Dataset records
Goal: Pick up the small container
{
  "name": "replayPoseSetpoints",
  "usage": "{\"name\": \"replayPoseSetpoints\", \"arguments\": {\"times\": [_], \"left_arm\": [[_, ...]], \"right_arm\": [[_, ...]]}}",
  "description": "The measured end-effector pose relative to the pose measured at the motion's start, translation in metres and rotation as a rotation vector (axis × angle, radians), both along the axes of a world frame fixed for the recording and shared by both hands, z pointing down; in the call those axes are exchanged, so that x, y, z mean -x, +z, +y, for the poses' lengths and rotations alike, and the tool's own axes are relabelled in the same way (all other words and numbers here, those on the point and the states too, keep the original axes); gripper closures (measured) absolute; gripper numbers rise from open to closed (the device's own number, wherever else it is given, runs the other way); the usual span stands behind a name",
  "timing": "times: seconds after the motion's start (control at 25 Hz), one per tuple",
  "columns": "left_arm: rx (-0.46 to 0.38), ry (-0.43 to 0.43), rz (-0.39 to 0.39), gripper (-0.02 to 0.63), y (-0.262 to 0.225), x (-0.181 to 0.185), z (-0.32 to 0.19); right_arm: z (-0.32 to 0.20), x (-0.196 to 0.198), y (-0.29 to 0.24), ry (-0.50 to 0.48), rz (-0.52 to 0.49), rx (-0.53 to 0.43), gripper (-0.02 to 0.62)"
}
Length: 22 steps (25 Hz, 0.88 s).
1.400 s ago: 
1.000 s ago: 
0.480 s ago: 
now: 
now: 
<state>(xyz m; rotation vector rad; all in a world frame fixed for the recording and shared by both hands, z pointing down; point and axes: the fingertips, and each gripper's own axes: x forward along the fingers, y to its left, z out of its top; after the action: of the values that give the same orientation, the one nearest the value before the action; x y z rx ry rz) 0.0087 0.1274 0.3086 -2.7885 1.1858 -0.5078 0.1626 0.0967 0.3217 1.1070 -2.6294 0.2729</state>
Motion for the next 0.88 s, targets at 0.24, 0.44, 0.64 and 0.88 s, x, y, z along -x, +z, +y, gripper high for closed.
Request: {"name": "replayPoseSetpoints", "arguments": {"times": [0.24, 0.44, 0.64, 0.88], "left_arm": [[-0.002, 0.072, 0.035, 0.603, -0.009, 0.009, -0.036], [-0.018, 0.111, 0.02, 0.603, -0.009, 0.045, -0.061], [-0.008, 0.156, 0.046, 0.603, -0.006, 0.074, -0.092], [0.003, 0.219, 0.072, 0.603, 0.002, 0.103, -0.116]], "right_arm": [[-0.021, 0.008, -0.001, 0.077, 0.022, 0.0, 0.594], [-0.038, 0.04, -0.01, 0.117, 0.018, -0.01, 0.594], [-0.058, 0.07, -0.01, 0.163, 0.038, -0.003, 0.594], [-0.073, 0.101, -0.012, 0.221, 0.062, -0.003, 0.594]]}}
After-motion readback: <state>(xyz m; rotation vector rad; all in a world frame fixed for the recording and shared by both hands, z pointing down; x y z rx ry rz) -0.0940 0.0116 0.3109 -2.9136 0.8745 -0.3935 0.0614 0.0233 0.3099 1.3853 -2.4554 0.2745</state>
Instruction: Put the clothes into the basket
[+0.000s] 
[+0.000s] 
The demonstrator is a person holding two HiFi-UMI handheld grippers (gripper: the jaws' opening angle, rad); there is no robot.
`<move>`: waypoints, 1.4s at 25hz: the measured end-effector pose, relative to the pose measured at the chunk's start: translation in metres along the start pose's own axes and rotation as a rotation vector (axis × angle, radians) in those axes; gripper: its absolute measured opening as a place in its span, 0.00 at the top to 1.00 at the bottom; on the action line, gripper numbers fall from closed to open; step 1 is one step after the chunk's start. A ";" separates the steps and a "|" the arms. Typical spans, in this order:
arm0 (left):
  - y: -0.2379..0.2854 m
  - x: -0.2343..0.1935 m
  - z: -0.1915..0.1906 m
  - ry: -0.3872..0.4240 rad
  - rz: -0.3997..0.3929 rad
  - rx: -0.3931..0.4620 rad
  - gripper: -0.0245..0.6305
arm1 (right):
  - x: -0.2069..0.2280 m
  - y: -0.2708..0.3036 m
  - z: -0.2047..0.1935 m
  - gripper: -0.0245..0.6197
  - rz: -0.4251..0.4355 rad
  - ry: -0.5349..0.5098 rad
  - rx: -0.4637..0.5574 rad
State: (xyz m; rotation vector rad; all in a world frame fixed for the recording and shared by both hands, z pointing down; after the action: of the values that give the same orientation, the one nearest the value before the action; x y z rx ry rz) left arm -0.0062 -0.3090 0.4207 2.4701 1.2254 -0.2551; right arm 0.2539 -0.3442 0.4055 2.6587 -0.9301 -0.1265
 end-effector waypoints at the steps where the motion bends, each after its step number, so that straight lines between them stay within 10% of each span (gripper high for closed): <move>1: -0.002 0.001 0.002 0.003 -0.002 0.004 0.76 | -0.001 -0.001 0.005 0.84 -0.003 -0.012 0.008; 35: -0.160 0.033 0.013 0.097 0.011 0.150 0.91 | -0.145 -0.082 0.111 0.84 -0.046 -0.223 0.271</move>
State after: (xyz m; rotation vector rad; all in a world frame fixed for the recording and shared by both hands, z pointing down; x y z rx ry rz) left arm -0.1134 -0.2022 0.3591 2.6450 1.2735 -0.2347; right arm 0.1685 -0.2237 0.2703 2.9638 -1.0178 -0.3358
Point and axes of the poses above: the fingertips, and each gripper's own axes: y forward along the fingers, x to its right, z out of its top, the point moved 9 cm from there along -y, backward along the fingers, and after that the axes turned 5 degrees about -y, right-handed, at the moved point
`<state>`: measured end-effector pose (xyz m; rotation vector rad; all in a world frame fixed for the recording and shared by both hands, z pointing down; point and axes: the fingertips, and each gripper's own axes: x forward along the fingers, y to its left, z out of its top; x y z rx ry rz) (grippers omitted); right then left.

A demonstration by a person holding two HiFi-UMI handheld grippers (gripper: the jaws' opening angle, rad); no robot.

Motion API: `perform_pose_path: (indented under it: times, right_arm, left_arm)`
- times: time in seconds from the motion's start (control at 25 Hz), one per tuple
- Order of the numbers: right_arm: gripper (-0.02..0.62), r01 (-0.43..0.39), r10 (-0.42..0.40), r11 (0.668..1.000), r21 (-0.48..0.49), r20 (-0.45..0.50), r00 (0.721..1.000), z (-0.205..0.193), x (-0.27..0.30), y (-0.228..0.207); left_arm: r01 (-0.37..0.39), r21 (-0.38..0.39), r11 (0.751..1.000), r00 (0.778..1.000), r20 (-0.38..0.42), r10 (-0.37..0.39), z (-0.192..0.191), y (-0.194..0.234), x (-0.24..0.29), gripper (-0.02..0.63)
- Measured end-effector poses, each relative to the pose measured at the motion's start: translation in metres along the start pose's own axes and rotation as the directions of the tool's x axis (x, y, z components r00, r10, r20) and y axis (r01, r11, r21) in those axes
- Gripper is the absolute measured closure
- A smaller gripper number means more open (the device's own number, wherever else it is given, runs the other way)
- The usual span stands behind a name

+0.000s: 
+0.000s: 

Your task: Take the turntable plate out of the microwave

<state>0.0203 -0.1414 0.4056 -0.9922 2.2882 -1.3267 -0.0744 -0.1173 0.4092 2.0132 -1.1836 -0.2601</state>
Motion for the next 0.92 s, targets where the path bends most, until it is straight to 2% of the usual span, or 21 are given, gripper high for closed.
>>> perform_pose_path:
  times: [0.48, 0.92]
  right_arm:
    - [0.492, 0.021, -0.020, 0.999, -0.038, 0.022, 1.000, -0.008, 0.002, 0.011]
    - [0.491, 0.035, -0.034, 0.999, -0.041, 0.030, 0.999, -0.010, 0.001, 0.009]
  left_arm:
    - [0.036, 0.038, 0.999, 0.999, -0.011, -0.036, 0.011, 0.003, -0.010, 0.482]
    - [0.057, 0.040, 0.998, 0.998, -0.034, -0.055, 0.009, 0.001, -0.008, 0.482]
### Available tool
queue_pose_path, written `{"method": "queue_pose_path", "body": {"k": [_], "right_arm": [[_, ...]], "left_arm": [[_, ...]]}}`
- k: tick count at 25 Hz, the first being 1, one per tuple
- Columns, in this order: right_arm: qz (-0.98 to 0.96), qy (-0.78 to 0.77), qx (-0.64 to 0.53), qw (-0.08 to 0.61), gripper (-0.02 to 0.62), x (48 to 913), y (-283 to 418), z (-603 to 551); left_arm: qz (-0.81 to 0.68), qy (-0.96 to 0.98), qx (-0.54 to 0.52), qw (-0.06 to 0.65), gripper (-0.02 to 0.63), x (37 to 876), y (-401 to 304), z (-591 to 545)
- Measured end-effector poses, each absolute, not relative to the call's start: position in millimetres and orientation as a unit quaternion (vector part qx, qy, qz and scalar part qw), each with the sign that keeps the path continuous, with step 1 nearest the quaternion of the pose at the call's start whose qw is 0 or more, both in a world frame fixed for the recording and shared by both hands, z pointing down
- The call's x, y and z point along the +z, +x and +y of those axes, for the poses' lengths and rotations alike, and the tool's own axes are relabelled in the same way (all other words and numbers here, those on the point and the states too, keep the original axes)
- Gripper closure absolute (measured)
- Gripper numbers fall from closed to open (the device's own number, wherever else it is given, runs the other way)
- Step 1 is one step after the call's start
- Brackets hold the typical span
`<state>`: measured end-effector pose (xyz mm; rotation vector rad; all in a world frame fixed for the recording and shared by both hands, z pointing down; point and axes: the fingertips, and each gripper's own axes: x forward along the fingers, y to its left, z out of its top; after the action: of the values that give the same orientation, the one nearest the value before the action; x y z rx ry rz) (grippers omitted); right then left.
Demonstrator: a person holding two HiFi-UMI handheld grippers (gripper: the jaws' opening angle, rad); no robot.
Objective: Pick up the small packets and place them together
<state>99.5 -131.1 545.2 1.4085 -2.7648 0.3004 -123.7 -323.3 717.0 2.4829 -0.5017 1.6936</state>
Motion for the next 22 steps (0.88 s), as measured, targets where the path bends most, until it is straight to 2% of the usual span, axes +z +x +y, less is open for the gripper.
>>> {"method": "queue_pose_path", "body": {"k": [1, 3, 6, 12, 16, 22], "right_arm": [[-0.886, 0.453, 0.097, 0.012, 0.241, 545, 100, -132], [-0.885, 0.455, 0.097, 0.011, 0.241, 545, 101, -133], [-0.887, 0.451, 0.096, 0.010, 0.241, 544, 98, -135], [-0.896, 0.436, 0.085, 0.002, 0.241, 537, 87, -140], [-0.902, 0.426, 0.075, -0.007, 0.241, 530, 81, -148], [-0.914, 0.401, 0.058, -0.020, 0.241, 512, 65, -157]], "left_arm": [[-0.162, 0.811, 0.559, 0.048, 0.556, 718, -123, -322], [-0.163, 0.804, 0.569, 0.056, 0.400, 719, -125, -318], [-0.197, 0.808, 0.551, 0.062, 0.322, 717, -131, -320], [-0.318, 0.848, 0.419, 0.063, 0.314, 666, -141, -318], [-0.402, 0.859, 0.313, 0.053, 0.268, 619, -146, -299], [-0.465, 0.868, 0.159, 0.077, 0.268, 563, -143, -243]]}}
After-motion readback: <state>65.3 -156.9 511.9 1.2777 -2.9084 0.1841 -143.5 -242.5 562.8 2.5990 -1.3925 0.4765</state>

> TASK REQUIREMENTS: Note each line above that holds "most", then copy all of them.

> EXERCISE RESPONSE:
Motion for the next 0.92 s, targets where the path bends most, until it is straight to 2% of the usual span, or 21 are given, gripper high for closed.
Motion for the next 22 steps (0.88 s), as measured, targets where the path bends most, until it is straight to 2% of the usual span, axes +z +x +y, less is open for the gripper.

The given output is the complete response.